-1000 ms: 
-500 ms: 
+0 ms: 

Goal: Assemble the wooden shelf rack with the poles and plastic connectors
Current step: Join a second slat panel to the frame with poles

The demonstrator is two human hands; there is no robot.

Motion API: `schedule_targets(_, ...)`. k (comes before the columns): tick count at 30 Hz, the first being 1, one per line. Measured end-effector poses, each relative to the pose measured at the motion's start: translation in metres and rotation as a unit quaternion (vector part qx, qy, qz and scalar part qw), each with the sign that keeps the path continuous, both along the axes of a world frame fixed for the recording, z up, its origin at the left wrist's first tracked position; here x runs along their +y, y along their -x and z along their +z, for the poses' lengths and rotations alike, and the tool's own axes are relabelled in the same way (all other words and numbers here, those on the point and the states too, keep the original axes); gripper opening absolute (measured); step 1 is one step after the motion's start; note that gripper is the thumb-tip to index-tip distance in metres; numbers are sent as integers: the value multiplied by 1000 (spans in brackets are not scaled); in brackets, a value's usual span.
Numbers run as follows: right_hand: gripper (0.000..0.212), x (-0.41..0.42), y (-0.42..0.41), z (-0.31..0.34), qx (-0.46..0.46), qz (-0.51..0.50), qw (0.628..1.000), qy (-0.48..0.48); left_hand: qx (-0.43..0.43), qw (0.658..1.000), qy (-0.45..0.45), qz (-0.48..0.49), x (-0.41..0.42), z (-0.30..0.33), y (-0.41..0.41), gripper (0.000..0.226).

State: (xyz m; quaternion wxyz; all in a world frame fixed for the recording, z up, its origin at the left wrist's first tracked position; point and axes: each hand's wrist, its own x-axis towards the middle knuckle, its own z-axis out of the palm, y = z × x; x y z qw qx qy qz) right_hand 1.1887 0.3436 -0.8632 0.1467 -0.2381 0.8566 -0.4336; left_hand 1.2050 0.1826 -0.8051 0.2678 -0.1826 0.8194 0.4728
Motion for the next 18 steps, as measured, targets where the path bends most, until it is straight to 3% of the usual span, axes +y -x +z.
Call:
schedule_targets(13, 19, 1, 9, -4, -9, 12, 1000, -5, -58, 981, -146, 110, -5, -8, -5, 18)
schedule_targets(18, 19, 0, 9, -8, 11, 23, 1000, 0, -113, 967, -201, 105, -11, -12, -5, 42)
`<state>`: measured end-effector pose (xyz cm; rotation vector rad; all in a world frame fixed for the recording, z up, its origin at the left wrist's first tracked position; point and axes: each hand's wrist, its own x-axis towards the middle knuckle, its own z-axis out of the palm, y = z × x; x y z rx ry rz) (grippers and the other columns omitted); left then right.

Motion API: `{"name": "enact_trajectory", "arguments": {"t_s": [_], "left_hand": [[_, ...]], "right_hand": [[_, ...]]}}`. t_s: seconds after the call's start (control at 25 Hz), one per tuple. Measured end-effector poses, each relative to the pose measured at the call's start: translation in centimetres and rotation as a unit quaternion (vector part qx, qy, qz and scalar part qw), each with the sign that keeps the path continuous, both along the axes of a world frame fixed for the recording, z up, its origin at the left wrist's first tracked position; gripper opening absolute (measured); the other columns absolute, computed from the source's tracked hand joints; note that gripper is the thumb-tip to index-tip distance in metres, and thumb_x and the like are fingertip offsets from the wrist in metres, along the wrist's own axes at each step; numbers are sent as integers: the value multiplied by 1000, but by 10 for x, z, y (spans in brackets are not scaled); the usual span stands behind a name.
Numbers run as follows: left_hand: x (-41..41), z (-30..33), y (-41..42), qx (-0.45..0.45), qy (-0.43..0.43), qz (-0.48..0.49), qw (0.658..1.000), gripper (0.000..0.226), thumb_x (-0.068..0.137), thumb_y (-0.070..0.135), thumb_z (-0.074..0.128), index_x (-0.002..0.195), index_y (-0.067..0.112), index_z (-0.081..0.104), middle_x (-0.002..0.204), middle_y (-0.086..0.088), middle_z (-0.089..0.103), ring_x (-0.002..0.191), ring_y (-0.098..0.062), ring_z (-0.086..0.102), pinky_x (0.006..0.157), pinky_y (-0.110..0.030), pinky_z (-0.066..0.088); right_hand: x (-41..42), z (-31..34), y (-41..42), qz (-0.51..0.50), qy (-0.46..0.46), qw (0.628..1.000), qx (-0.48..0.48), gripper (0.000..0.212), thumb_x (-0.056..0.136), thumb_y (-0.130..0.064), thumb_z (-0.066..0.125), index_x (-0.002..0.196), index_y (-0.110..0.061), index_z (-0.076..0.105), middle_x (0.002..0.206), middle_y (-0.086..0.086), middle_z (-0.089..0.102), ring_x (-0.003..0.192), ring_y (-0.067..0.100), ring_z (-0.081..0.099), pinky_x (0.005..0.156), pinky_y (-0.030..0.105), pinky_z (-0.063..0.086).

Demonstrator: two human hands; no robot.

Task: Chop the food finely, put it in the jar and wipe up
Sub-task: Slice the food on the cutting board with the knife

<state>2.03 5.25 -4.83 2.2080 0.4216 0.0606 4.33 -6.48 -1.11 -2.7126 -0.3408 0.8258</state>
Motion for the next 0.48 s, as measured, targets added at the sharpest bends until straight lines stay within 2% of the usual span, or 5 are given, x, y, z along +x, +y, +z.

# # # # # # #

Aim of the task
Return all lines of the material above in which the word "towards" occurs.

Written response
State: (xyz m; quaternion wxyz; all in a world frame fixed for the recording, z up, its origin at the left wrist's first tracked position; point and axes: each hand's wrist, its own x-axis towards the middle knuckle, its own z-axis out of the palm, y = z × x; x y z qw qx qy qz) right_hand 1.1887 0.3436 -0.8632 0.1467 -0.2381 0.8566 -0.4336; left_hand 1.2050 0.1826 -0.8051 0.2678 -0.1826 0.8194 0.4728
`<state>`: measured end-effector pose (xyz cm; rotation vector rad; all in a world frame fixed for the recording, z up, its origin at the left wrist's first tracked position; point and axes: each hand's wrist, its own x-axis towards the middle knuckle, its own z-axis out of the palm, y = z × x; x y z rx ry rz) (grippers and the other columns omitted); left then right.

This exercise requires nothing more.